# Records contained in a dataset

----

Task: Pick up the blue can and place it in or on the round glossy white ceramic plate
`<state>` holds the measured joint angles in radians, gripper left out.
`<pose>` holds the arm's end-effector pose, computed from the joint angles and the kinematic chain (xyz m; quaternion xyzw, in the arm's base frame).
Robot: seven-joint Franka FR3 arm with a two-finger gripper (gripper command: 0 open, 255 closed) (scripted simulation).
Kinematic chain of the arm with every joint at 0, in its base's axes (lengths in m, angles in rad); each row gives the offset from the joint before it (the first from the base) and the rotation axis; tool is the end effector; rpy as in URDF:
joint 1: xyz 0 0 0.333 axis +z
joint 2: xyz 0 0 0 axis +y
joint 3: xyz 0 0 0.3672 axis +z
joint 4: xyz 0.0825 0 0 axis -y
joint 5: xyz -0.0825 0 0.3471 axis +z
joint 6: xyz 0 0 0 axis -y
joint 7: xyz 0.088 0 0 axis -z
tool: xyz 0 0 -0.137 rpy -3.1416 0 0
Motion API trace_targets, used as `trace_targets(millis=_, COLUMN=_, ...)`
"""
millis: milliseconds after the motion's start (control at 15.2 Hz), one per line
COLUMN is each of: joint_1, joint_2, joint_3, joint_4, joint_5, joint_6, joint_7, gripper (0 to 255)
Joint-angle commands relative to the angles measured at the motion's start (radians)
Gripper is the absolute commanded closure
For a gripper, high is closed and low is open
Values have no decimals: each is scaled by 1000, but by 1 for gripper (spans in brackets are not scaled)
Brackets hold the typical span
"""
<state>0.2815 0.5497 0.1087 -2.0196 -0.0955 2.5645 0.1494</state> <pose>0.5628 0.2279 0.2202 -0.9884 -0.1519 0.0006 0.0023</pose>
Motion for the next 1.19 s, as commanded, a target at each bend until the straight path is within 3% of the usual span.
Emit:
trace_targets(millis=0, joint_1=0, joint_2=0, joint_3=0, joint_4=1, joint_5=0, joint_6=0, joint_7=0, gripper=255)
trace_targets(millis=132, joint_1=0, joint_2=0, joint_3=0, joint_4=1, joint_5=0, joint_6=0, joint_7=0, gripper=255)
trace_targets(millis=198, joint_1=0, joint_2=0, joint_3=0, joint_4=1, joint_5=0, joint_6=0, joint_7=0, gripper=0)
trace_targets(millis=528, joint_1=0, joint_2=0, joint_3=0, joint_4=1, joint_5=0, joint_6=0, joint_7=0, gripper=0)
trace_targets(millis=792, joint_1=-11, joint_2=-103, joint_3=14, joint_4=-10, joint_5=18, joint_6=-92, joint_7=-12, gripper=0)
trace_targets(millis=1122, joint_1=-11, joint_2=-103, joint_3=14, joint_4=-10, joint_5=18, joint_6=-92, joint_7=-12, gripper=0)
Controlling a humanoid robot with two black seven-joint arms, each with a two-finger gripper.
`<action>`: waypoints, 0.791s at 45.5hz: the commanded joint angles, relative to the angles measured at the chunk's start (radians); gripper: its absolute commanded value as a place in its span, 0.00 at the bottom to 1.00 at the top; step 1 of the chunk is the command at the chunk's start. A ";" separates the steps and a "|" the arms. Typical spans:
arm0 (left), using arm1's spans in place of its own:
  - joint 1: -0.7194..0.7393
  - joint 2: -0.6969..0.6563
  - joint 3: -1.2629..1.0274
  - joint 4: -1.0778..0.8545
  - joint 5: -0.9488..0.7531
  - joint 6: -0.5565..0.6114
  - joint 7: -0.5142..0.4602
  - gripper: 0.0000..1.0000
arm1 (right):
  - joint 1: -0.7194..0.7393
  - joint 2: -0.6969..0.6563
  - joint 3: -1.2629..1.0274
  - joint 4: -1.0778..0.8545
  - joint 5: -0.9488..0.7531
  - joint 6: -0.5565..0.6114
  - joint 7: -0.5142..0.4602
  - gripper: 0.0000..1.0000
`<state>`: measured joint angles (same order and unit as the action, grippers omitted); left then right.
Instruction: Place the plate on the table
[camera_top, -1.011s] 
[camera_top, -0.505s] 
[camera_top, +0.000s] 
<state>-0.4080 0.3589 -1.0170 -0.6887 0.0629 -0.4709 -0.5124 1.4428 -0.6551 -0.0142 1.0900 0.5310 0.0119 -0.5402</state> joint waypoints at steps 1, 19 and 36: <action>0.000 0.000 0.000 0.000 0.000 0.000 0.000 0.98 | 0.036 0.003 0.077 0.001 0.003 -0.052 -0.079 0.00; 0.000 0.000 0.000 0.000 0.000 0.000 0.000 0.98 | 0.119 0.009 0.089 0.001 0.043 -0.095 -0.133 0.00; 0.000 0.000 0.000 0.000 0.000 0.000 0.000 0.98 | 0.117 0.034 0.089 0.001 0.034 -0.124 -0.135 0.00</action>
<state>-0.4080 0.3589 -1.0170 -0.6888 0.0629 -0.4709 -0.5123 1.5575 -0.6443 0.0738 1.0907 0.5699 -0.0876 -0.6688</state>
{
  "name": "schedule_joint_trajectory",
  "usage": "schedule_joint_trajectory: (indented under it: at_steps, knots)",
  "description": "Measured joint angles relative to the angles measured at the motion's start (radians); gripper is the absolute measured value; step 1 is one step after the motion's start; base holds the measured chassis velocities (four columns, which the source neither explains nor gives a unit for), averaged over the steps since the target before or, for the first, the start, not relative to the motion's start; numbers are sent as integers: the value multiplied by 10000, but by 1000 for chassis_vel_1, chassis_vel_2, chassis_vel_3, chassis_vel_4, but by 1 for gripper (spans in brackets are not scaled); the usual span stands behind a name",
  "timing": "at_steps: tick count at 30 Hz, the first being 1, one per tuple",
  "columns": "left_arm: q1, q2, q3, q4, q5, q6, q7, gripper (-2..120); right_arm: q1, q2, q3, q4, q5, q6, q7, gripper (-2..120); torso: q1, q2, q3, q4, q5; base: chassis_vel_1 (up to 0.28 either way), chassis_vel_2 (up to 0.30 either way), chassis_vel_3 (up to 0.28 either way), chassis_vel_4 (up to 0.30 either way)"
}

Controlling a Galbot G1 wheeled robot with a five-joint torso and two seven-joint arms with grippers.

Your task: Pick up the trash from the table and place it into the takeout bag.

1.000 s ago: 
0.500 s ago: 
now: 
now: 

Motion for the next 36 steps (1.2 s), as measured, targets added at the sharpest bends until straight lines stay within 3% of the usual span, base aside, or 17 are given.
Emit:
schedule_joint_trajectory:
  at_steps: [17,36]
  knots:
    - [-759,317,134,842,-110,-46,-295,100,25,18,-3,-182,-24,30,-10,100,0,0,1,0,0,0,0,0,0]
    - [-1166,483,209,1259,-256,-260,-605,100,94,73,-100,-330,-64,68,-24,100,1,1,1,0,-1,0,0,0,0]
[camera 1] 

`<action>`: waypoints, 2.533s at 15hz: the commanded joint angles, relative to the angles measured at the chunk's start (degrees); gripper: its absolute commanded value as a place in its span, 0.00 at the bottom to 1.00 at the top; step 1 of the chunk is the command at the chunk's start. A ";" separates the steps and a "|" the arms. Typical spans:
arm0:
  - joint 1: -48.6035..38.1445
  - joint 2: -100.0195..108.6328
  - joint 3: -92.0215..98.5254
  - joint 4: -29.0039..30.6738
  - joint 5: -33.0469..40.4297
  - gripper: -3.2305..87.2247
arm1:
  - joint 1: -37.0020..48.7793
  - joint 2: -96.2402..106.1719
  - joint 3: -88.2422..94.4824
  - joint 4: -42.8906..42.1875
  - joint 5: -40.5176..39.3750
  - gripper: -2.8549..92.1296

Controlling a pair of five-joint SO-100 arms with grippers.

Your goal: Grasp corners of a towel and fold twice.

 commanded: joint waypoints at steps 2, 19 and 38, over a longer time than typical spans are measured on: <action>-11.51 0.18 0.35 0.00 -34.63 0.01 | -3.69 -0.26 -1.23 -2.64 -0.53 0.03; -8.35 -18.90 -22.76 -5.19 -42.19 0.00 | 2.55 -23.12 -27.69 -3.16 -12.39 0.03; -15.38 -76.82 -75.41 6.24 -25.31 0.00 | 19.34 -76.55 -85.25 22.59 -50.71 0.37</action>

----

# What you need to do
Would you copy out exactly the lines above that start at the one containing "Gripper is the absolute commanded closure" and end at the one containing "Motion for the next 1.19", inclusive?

# Result below
Gripper is the absolute commanded closure
For a gripper, high is closed and low is open
Values have no decimals: each is scaled by 1000, but by 1 for gripper (spans in brackets are not scaled)
Brackets hold the typical span
"""
<state>0.2815 0.5497 0.1087 -2.0196 -0.0955 2.5645 0.1494</state> <pose>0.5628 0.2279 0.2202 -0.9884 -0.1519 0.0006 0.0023</pose>
Motion for the next 1.19 s, as commanded, a target at each bend until the straight path is within 3% of the usual span.

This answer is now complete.